Acara ini dihadiri para aktivis, akademisi, dan pegiat HAM yang telah lama berkiprah bersama PBHI. Suasana haru terasa ketika para peserta mengenang sosok Johnson sebagai pribadi yang gigih, tegas, dan tulus membela mereka yang tertindas. Ketua PBHI Nasional, Julius Ibrani, dalam sambutannya menegaskan bahwa semangat Johnson harus terus hidup dalam perjuangan organisasi.
“Kita sedang berada di titik kritis ketika kekuasaan mulai meniru wajah lama: menormalisasi kekerasan negara, membungkam perbedaan, dan mempersempit ruang kebebasan. PBHI berdiri untuk memastikan rakyat tidak kehilangan suaranya,” ujar Julius.
Salah satu pendiri PBHI, Hendardi, turut hadir dan menyampaikan rasa duka mendalam kepada keluarga Johnson Panjaitan. Dalam sambutannya, ia juga mengenang awal berdirinya PBHI pada 1996 bersama sejumlah aktivis hukum seperti Mulyana W. Kusuma, Luhut Pangaribuan, dan Rasto Atmojo.

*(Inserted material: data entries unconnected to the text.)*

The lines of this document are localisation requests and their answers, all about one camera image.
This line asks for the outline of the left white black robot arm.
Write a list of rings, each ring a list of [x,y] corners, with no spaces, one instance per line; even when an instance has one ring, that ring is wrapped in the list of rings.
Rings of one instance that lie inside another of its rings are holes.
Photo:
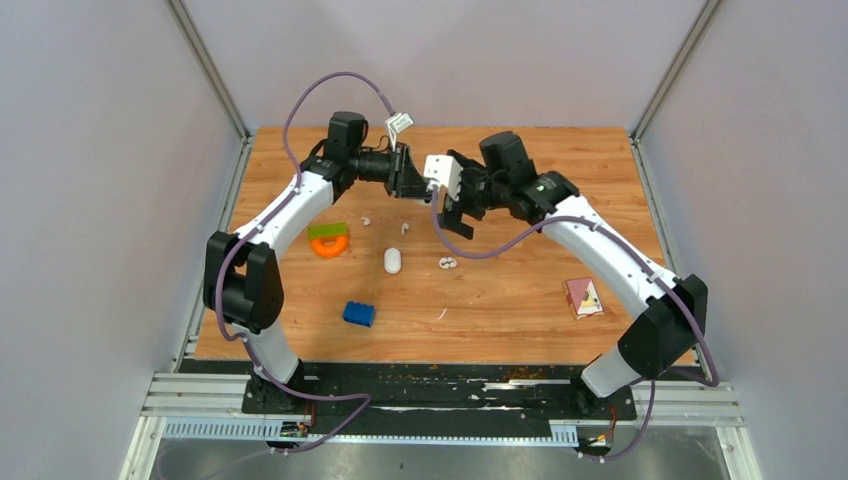
[[[331,116],[327,134],[305,160],[296,162],[289,185],[255,218],[228,233],[217,231],[205,251],[203,303],[213,311],[221,335],[240,342],[254,374],[269,383],[268,400],[283,413],[306,400],[303,365],[280,322],[284,289],[279,263],[312,220],[355,182],[382,184],[394,198],[422,200],[426,182],[399,134],[411,127],[407,113],[385,122],[388,144],[365,146],[369,123],[348,111]]]

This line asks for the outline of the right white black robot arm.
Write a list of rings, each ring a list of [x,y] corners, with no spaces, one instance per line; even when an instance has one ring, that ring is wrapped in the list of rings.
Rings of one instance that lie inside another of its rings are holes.
[[[611,289],[632,318],[614,346],[590,362],[571,390],[571,403],[584,417],[596,417],[611,395],[636,381],[655,380],[688,350],[704,347],[708,288],[695,274],[682,278],[654,263],[620,235],[562,174],[539,173],[522,139],[512,131],[479,144],[477,162],[455,151],[430,155],[423,176],[433,196],[443,194],[436,214],[440,236],[466,239],[477,220],[505,208],[566,248]]]

“Saya ingin pertama-tama menyampaikan belasungkawa yang sedalam-dalamnya kepada keluarga Johnson Panjaitan, kepada istri dan anak-anaknya. Dan tentu, selamat ulang tahun untuk PBHI yang ke-29, usia yang tidak muda lagi,” ujar Hendardi membuka pidatonya.
Ia menambahkan, keberhasilan PBHI bertahan hampir tiga dekade tidak lepas dari semangat dan dedikasi para pengurusnya, termasuk Julius Ibrani dan Monik, yang melanjutkan tongkat estafet perjuangan.